Tension is the internal pulling force developed along a flexible connector—commonly a string, rope, cable or similar element—when it is pulled taut. In mechanics it is treated as a force that acts along the length of the connector and always pulls toward its ends; a rope under tension cannot push. In many elementary problems the concept of a reaction force supplied by the rope is used to balance other forces in static or dynamic equilibrium.

Definition and basic properties

Formally, tension is the axial force transmitted along a connector. Its direction is parallel to the element and oriented toward the element from each attached object; this is sometimes summarized by saying the force acts "along the string." A common idealization treats the connector as massless and inextensible, in which case the magnitude of tension is the same at every point unless friction or attachments intervene. Tension is measured in newtons (N) and is related to tensile stress by σ = T/A, where A is cross-sectional area.

Inside a real material the tensile force is carried by molecular bonds and distributed as stress and strain according to the material's elastic properties. For elastic, line-like elements the extension under tension is governed by Young's modulus and the cross-section. The speed of transverse waves on a string depends on tension and linear mass density μ through the widely used relation v = √(T/μ), which explains why increasing the tension raises the pitch of a musical string. Practical limits include the connector's ultimate tensile strength: if tension exceeds that strength the element breaks.

Common examples and applications

Tension appears in many everyday and engineering contexts. Simple classroom examples include a mass hanging from a string or systems with pulleys in which the rope transmits forces. More complex applications rely on tensile elements to carry loads:

  • Musical instruments: strings whose tension controls pitch and timbre; see musical instruments.
  • Suspension bridges and cable-stayed structures, where main cables carry tensile load across spans.
  • Climbing ropes, textile cables, and towlines that are rated by breaking strength and elongation.
  • Overhead power and communication lines that form catenary curves under uniform weight.
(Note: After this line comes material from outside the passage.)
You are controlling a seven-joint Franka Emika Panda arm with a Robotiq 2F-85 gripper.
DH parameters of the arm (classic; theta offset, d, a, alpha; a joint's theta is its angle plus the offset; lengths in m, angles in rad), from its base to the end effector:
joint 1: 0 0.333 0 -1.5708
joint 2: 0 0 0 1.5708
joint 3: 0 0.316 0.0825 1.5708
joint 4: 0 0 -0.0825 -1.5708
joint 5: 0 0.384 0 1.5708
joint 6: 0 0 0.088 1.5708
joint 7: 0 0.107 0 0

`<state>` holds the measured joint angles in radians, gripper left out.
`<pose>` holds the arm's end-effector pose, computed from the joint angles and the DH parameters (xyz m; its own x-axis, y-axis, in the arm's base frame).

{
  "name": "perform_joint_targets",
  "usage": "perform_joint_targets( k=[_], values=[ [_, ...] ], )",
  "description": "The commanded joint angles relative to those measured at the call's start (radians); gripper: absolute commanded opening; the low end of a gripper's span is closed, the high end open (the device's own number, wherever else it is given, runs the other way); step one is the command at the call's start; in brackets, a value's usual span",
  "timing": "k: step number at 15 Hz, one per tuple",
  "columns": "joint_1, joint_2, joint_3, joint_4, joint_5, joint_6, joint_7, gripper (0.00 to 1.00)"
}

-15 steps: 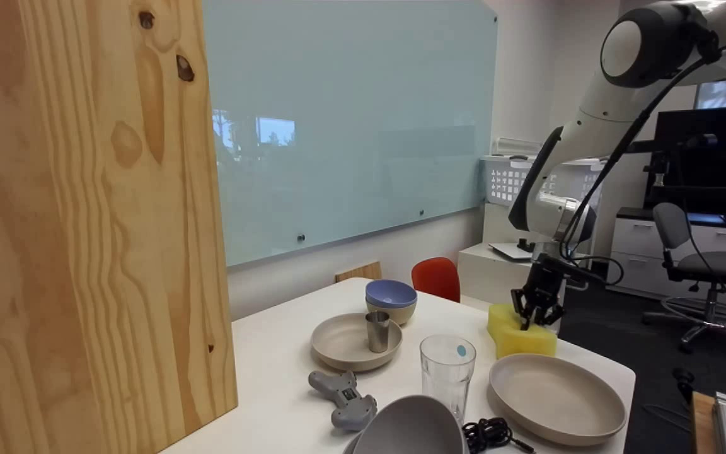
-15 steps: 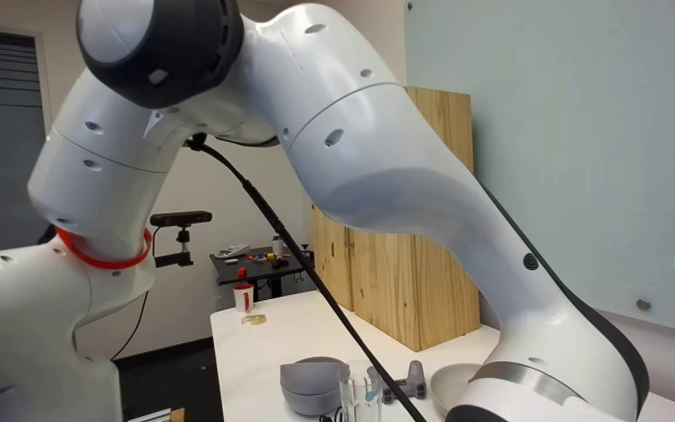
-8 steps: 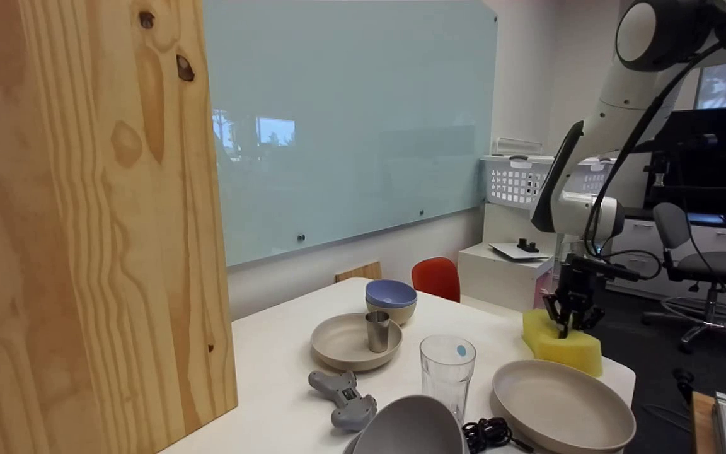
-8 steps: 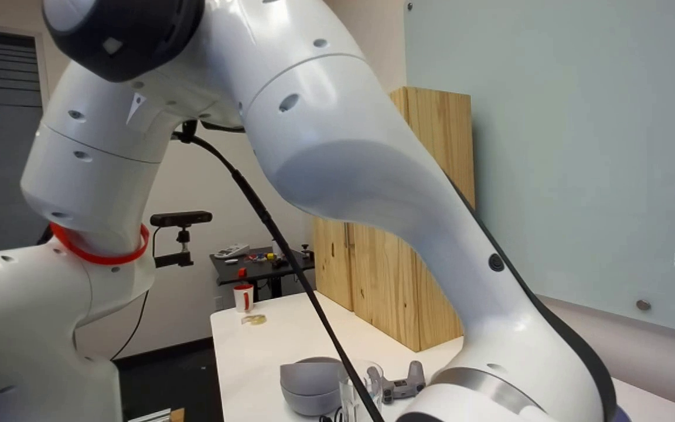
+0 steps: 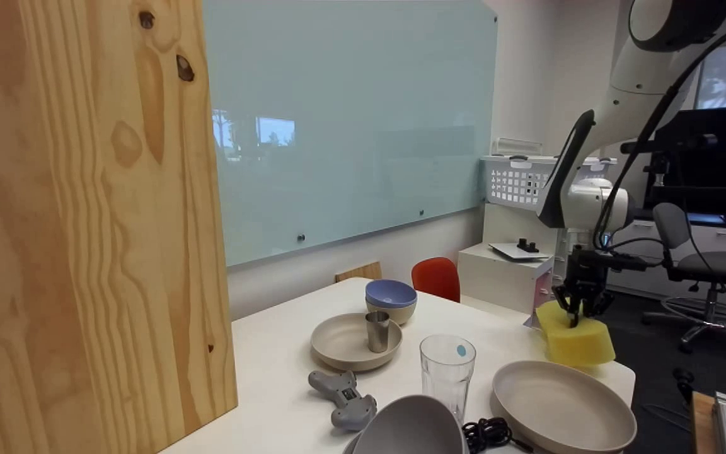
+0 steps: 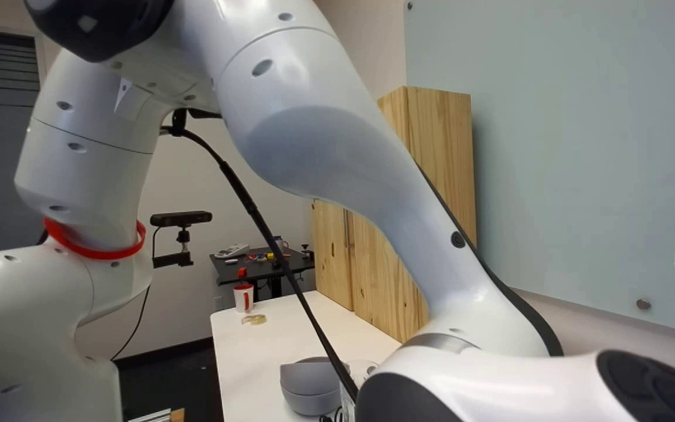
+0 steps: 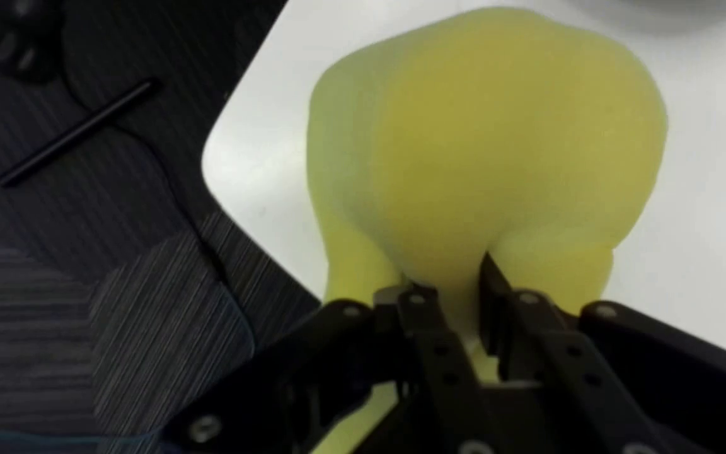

Measurements, idealizations and distinctions

In analysis, tension is often idealized to simplify calculations: ropes are taken as massless, pulleys frictionless, and connectors inextensible. When these assumptions are relaxed, tension can vary along the length and couple with bending, shear or damping effects. Tension differs from compression (which pushes along an axis) and from shear (which acts tangentially to a surface). Instruments such as tensiometers and load cells measure tensile force directly, while engineers work with derived quantities like tensile stress and factor of safety to ensure reliability.

Historical and practical notes

The concept of tension arises naturally in the study of statics and dynamics within classical mechanics and has been refined with material science to predict failure, vibration, and deformation. Problems involving tension appear across physics education as they introduce vector forces, constraints, and energy transfer. For additional technical background and problem sets see sources on basic mechanics and wave motion such as strings, ropes and general references about forces acting parallel to a connector. For details about oscillations and the role of tension in vibrational frequency consult materials on vibrational behavior and practical guides to force measurement.

Because tension can only pull, designers must combine tensile and compressive elements appropriately; many modern structures use a balance of tensioned cables and compressive members to achieve efficient form and strength.